■ To do:
Lines with "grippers" in the records below: say how many there are, and add nothing.

Records excerpted from a collection
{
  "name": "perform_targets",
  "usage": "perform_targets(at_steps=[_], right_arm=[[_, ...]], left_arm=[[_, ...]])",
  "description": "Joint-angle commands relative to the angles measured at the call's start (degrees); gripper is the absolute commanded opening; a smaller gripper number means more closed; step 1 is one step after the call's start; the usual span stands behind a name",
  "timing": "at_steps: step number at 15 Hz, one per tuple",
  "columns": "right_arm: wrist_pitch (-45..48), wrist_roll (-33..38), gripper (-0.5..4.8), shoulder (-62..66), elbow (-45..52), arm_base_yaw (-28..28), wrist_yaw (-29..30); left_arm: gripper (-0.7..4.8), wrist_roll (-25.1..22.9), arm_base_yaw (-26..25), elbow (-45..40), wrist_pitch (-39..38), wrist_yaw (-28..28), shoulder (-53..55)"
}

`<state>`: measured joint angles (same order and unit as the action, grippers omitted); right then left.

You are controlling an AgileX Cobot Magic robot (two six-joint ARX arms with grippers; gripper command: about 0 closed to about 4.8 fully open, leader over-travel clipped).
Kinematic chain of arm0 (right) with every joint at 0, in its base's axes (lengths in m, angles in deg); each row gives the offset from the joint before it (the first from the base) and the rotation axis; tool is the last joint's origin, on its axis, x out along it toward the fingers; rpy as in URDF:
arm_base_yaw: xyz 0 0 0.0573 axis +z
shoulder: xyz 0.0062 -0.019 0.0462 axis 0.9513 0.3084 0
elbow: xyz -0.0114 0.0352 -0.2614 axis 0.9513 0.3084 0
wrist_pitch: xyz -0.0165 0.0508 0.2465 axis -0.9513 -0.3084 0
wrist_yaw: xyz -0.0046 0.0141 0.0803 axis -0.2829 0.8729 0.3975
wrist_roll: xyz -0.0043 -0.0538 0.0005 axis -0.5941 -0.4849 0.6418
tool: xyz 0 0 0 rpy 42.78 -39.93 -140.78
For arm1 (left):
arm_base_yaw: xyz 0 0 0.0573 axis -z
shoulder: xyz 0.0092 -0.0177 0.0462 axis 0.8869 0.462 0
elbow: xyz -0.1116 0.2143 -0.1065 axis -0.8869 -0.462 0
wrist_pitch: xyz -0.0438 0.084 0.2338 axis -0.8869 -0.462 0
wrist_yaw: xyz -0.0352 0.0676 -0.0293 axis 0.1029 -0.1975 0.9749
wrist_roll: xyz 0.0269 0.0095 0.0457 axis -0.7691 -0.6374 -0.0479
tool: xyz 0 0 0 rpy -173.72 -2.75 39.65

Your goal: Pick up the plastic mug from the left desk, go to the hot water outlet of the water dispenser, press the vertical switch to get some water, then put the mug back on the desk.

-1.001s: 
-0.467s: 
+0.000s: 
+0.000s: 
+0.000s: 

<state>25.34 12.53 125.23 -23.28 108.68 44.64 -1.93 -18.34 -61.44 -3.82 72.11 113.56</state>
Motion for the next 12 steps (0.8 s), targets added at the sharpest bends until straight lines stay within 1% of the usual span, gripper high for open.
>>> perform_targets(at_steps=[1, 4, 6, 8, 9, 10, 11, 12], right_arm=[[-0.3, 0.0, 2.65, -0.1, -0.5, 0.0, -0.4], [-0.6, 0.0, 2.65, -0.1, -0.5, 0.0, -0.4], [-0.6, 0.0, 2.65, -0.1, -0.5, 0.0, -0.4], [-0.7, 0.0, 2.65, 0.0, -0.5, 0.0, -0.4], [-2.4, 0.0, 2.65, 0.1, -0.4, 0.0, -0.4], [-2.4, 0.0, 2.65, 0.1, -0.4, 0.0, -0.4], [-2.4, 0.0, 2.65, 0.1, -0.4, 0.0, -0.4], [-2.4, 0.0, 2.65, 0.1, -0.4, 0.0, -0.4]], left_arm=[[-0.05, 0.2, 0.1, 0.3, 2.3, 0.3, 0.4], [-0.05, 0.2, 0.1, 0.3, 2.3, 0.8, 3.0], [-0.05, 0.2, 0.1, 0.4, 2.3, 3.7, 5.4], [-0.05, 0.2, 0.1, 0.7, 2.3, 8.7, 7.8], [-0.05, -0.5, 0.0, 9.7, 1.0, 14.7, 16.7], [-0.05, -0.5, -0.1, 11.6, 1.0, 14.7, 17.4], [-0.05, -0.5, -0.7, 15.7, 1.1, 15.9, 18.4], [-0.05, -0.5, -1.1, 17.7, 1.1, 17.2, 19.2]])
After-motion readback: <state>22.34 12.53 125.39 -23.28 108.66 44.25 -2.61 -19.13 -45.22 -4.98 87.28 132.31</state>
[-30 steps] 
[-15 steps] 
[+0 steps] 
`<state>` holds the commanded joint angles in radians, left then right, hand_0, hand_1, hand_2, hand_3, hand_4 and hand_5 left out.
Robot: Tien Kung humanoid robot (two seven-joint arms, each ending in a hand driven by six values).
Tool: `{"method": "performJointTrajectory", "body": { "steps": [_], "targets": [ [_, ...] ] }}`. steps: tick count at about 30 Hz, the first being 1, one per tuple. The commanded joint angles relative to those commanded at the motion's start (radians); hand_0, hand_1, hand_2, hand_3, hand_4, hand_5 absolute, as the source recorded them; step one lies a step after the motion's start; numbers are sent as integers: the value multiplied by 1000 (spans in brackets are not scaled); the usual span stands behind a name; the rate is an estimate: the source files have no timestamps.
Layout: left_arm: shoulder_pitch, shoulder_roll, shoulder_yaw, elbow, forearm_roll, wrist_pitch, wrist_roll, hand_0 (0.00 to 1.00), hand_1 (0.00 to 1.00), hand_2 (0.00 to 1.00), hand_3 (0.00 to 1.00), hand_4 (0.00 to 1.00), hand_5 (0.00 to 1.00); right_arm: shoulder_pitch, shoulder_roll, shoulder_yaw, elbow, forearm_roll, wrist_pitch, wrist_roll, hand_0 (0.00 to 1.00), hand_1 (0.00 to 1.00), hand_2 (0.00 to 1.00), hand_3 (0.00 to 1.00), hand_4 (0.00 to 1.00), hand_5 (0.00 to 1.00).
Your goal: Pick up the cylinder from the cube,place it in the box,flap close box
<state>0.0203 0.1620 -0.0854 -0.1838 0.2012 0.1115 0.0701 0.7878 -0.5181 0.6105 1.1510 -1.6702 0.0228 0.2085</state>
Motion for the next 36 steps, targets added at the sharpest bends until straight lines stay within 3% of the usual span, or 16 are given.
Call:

■ Answer to the problem:
2